Yüce Önder Mustafa Kemal Mustafa Kemal Atatürk’ün Çanakkale, İstiklal ve Kurtuluş Savaşı’nda savaşım verirken, Kıbrıs Türkü’nün de İngiliz baskılarına karşın adada varlığını sürdürmek için savaşım verdiğine işaret eden Cumhurbaşkanı Tatar, “Kıbrıs Türkü, Anadolu’dan gelen destekle, Rum-Yunan ikilisine karşı direnebilmiş, yıkılmamış ve pes etmemiş en zor şartlarda vatan müdafaası gerçekleştirmiştir. Vatan müdafaasında mücahitlerin yapmış olduğu emek harcamalar unutulamaz” dedi.
Erenköy’e giden mücahitlerin özgürlük, bağımsızlık ve hürriyete kavuşmak için gösterdiği direnişin Kıbrıs’ta; dili dini, mücadelesi, adetleriyle ve gelenekleriyle iki ayrı halk bulunduğunu gösterdiğine dikkat çeken Cumhurbaşkanı Tatar, TMT’nin başarısıyla Kıbrıs Cumhuriyeti’nin kurulduğunu ve Kıbrıs Türkü’nün eşit ve egemen ayrı bir halk olarak kurucu ortak olarak devletteki yerini aldığını kaydetti.
Güvence ve ittifak antlaşmalarında Türkiye’nin tek taraflı garantörlük hakkı elde ettiğini belirten Cumhurbaşkanı Tatar, bu kazanımlarda TMT’nin payının büyük bulunduğunu altını çizdi.
Kıbrıs’ın İngiliz İdaresi altına girince Rum-Yunan ikilisinin talibi Yunanistan’a bağlamak için harekete geçtiğini sadece kıbrıs ın Yunan adası olmasıyla Anadolu’nun kuşatılacağı için Kıbrıs Türkü’nün direndiğini ifade eden Cumhurbaşkanı Tatar, mücadelenin verilmemesi durumunda Kıbrıs’ın bir Yunan Adası olacağına işaret etti.
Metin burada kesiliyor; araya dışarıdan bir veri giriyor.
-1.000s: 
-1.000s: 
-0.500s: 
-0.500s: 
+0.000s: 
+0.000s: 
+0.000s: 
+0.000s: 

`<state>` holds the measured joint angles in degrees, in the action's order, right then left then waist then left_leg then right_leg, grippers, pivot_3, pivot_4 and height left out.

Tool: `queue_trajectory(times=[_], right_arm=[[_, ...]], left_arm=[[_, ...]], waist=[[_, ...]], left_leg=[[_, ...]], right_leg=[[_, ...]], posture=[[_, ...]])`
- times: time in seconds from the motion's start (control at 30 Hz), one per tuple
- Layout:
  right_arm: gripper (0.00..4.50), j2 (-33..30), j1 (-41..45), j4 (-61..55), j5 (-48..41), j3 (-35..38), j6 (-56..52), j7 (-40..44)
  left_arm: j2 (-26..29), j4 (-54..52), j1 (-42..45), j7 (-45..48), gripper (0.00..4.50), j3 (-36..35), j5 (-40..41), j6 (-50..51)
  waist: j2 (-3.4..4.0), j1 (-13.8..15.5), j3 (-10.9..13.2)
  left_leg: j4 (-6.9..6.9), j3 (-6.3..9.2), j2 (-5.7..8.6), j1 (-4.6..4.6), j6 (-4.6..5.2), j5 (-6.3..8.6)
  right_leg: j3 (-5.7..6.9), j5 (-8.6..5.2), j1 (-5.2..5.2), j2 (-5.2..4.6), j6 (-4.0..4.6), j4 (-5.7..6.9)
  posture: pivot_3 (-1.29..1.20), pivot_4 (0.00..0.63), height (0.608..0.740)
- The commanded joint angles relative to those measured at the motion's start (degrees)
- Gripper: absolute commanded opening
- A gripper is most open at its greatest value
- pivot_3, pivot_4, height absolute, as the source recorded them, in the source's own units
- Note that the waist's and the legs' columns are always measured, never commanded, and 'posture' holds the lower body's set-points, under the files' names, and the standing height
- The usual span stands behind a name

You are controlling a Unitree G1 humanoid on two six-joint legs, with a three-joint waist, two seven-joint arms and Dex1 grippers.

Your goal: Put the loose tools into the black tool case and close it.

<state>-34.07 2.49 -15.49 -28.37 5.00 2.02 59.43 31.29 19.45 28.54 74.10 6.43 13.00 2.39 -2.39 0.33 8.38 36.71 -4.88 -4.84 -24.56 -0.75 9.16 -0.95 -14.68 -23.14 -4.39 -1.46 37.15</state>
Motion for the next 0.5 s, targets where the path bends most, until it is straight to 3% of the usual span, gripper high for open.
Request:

Cumhurbaşkanı Tatar, Kıbrıs Türkü’nün bağımsız bir cumhuriyette eşit haklarıyla yerini almak istediğini belirterek, “Türkiye’nin tam desteğiyle yeni politika bugün sürdürülebiliyorsa 1960 antlaşmalarında elde ettiğimiz kurucu ortak olmamızdandır. Egemen eşit haklarımız özden gelen haklarımızdır” ifadelerini kullandı.
Kanlı Noelde devletin dışına itilen Kıbrıs Türkü’nün kendi devletini kurma hakkının doğduğunu dile getiren Cumhurbaşkanı Tatar, 1963 yılından itibaren değişik yönetimlerle Kıbrıs Türkü’nün kendi yönetimlerini oluşturduğunu ve Şimal Kıbrıs Türk Cumhuriyeti’nin kurulmasıyla ayrı ve bağımsız bir Türk devletinin kurulduğunu kaydetti.
KKTC’nin Türk Devletler Teşkilatına gözlemci üye olarak katılmasının aşama aşama statünün yükseldiğini gösterdiğine dikkat çeken Cumhurbaşkanı Tatar, engelleme ve izalosyanlara karşı Türkiye’nin de desteğiyle Türk Devletleriyle ve Azerbaycan’la ilişkilerin geliştirilmesine devam edildiğine vurgu yapmış oldu.
“Kıbrıs’ta bir antlaşma olacaksa iki devletin işbirliğiyle olacağını dünyaya haykırmaya devam ediyoruz” diyen Cumhurbaşkanı Tatar, çoğunluğun azınlığı yöneteceği federal temelde bir antlaşmanın tek devlet ve tek egemenlik olduğuna işaret etti.
Müzakerelerde “sıfır asker ve sıfır garantinin” gündeme geldiğine dikkat çeken
Cumhurbaşkanı Tatar, federal temelde antlaşma ile Türkiye Cumhuriyeti’nin garantörlüğünün sona ereceğini, Türk askerininin çekileceğini ihtimaller içinde bir saldırıda Avrupa Birliği toprağı olan Kıbrıs’a Türkiye’nin müdahale edilmesine izin verilmeyeceğini altını çizdi.
“TMT ruhunu elde eden biz yalnızlık, yokoluş ve Anadolu’dan koparılma sürecine izin vermeyeceğiz” diye konuşan Cumhurbaşkanı Tatar, federal temelde antlaşmanın Kıbrıs Türkü’nün 1960 yılının öncesine geri götüreceğini kaydetti.
İki devletin işbirliğine dayalı bir çözüm modelini siyasetinin Türkiye’nin desteğiyle yürütüldüğünü özetleyen Cumhurbaşkanı Tatar, konuşmasını şöyleki sürdürdü:
“Ulusal değerler, maneviyat ve bugüne dek ödenen bedeller, şehitlerimizin omuzlarımıza yükledikleri büyük sorumlulukla şanımıza yakışır bir halde TMT’nin de ulusal siyasetimize vereceği destek önemlidir. Ne mutlu ki TMT ruhuyla toplantıları yapabililiyoruz. İki devletli bir antak kalma eğer olmazsa Şimal Kıbrıs Türk Cumhuriyeti ile yolumuza devam edeceğiz” dedi.